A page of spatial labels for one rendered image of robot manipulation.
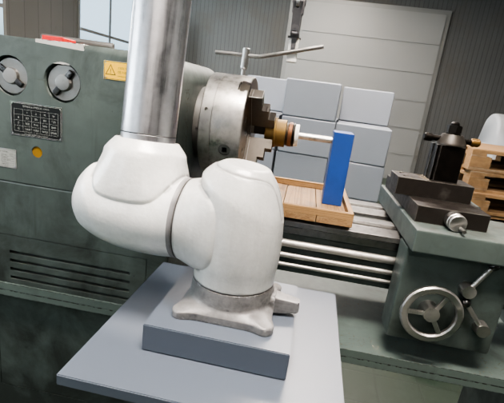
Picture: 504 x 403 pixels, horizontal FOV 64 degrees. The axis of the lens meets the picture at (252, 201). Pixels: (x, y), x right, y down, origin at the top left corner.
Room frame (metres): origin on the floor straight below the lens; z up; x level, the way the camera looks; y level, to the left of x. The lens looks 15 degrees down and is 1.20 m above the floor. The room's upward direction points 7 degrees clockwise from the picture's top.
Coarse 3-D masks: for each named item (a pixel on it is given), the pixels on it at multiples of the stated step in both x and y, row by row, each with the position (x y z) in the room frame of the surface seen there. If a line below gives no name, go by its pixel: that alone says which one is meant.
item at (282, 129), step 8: (280, 120) 1.26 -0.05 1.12; (272, 128) 1.25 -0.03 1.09; (280, 128) 1.23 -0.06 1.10; (288, 128) 1.24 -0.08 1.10; (264, 136) 1.25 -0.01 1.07; (272, 136) 1.24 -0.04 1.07; (280, 136) 1.23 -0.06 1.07; (288, 136) 1.23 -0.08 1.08; (272, 144) 1.24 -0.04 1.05; (280, 144) 1.24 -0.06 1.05; (288, 144) 1.24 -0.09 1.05
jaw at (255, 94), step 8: (240, 88) 1.19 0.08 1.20; (248, 88) 1.20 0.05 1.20; (256, 96) 1.19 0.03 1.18; (264, 96) 1.22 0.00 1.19; (256, 104) 1.20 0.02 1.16; (264, 104) 1.24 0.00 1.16; (256, 112) 1.22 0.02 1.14; (264, 112) 1.21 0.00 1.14; (256, 120) 1.23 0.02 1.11; (264, 120) 1.23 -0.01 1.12; (272, 120) 1.22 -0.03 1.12
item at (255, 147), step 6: (246, 138) 1.25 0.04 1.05; (252, 138) 1.25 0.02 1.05; (258, 138) 1.25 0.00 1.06; (264, 138) 1.25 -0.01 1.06; (246, 144) 1.24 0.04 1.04; (252, 144) 1.24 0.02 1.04; (258, 144) 1.24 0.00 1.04; (264, 144) 1.24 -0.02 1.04; (270, 144) 1.24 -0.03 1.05; (246, 150) 1.23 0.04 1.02; (252, 150) 1.23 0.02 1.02; (258, 150) 1.23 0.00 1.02; (264, 150) 1.24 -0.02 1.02; (270, 150) 1.25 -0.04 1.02; (246, 156) 1.22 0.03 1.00; (252, 156) 1.22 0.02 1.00; (258, 156) 1.22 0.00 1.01
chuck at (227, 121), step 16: (224, 80) 1.21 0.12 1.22; (240, 80) 1.22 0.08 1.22; (256, 80) 1.30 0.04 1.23; (224, 96) 1.16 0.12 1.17; (240, 96) 1.16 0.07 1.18; (224, 112) 1.14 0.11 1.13; (240, 112) 1.14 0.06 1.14; (224, 128) 1.13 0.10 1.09; (240, 128) 1.13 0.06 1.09; (224, 144) 1.13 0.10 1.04; (240, 144) 1.14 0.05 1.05
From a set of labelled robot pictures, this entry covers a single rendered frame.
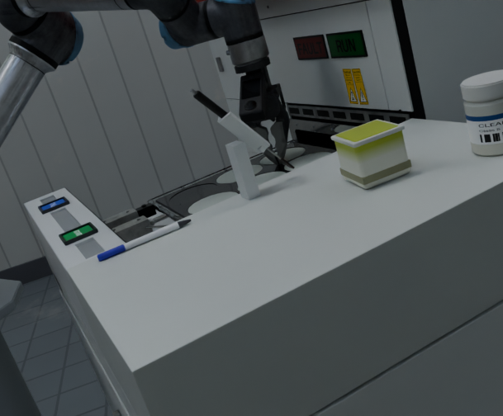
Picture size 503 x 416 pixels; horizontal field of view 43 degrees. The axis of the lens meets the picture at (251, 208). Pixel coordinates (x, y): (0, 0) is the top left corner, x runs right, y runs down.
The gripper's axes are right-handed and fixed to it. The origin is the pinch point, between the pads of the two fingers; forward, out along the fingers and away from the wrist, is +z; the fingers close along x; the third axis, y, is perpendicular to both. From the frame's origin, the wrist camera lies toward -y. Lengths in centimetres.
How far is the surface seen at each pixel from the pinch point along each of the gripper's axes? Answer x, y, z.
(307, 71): -9.1, 12.9, -13.8
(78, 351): 127, 99, 92
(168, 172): 108, 226, 55
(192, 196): 17.3, -6.8, 1.4
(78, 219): 32.9, -24.7, -4.6
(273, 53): -1.5, 23.5, -18.1
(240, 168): -1.4, -36.8, -10.2
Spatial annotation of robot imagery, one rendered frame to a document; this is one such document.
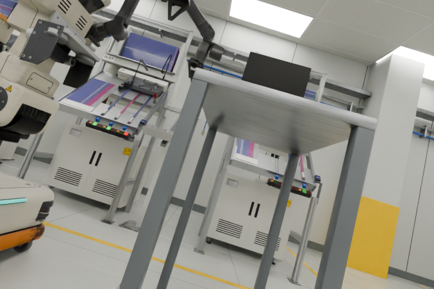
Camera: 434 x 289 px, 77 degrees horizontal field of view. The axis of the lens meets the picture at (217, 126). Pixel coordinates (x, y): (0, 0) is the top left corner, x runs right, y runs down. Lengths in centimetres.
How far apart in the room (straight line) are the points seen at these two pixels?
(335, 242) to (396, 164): 374
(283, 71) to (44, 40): 82
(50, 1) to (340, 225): 117
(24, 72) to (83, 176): 158
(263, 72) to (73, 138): 217
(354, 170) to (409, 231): 448
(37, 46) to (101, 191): 166
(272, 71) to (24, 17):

■ **EXERCISE INSTRUCTIONS**
Please report how many lines in the records contain the string "coordinates", and write nothing besides that number.

■ **RESPONSE**
2